Я не знаю, чем могла бы отплатить тебе за эту помощь. Любить тебя просто как женщина я, наверное, даже не смогла бы. Не подумай, что мне для тебя чего-то жаль. Я вся твоя: делай, что хочешь, хоть убей. Но ведь тебе ничего от меня не нужно. Ты просто молчишь, не отвечаешь на письма, не приходишь на встречи. А мне страшно. Недавно какой-то сумасшедший или маньяк просто так, походя, зарезал в метро моего двоюродного брата. Он не был очень хорошим человеком, может быть, даже не очень хорошим, но мне его всё равно жаль и жаль себя, потому что из комнаты брата мне пришлось уйти, и ночую я теперь на квартире, где за постой приходится платить собой. А уехать отсюда я не могу. Я хочу петь и не могу быть вдали от тебя. Но мне страшно быть в мире, где за обыкновенную человеческую услугу надо продавать себя, где могут полоснуть по горлу в метро или автобусе, где не слышат звёздной гармонии твоей музыки — и Голодного, конечно, тоже, потому что вы с одной роковой планеты. Но Голодный странный, хотя так и должно быть гению, а ты — свой в доску и нравишься мне больше него… прости, я уже не о том… Позвони мне, пожалуйста, по номеру… до пятого…»

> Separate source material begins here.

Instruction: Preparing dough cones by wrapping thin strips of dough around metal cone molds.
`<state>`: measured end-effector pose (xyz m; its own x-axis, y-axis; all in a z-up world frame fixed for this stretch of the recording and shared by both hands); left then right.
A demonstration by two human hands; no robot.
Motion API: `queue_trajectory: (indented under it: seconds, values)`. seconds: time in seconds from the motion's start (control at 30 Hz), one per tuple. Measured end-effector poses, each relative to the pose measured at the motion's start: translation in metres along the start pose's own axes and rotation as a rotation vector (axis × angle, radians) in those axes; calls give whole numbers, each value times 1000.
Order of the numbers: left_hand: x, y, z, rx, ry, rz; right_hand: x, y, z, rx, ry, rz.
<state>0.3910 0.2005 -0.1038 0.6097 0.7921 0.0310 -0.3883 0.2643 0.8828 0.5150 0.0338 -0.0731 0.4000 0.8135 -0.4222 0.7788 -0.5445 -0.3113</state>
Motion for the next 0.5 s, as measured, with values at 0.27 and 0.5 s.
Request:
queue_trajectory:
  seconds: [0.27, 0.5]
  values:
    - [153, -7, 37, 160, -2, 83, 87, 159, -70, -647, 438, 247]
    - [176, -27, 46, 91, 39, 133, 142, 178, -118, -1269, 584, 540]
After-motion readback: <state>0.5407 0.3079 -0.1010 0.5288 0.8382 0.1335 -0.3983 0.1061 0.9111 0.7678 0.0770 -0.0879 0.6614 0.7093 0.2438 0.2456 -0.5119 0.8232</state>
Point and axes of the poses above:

Он посмотрел на часы, было десятое. «Вот чёрт». По указанному номеру жили одни лишь длинные гудки, и Волков, хлопнув трубкой по кругом виноватому аппарату, снова чертыхаясь, выскочил на улицу.
А там скалил зубы вечный российский апокалипсис. Его возвещали и озверелые лица бывших строителей светлого будущего, непохожие на человеческие, а скорее напоминающие хари босховских упырей (странно, что во Франции, Германии и вообще в Европе у всех виденных Волковым людей были осмысленные, разумные лица, даже у панков, хулиганов и негров из трущоб на окраинах Парижа, а ещё в Европе он не видел ни одного военного, кроме как родных ящеричных мундиров на дешёвых распродажах в Западном Берлине); и угрюмые обломки большевизма, с подетальной прорисовкой в виде жилых и покинутых домов, с одинаково треснувшими стенами, выбитыми окнами и осыпавшейся штукатуркой, с навсегда погасшими, изуродованными уличными фонарями, с вывернутым наизнанку чревом улиц в кишечных извивах теперь надземной канализации, водопровода, газа вдоль навечно вспоротых траншеями дорог, обрамлённых забитыми наглухо дверями продовольственных и винных магазинов, с неизбывными предвыборными плакатами на всём вокруг, с выбитыми стёклами, изнасилованными дверями и кастрированными телефонными аппаратами загаженных телефонных будок, с разбитыми и сожжёнными скамейками, с тушами сидений в трамваях, освежёванными с такой свирепостью, словно эта нация нищих решила дать последний бой всему чему-либо стоящему на свете и навеки утвердить своё апокалипсическое нищенство, доламывая первые и последние проявления бывшего примитивного комфорта… И конечно, проклятые ларьки, как грибы после радиоактивного дождя заполонившие улицы ограбленных городов, эта сверкающая дорогая дешёвка побрякушек, фирменной жвачки, поддельных духов, неизбывных лифчиков и трусов из рыбачьих сетей, предназначенных для ловли акул, эти изгибающиеся в пароксизме сладострастия календарные и плакатные девчушки вперемешку со звёздами отечественного рока и импортного культуризма… «В Новой Зеландии папуасы сидят за компьютерами, а папуасы из СССР пускают слюни над побрякушками для питекантропов», — подумал Волков.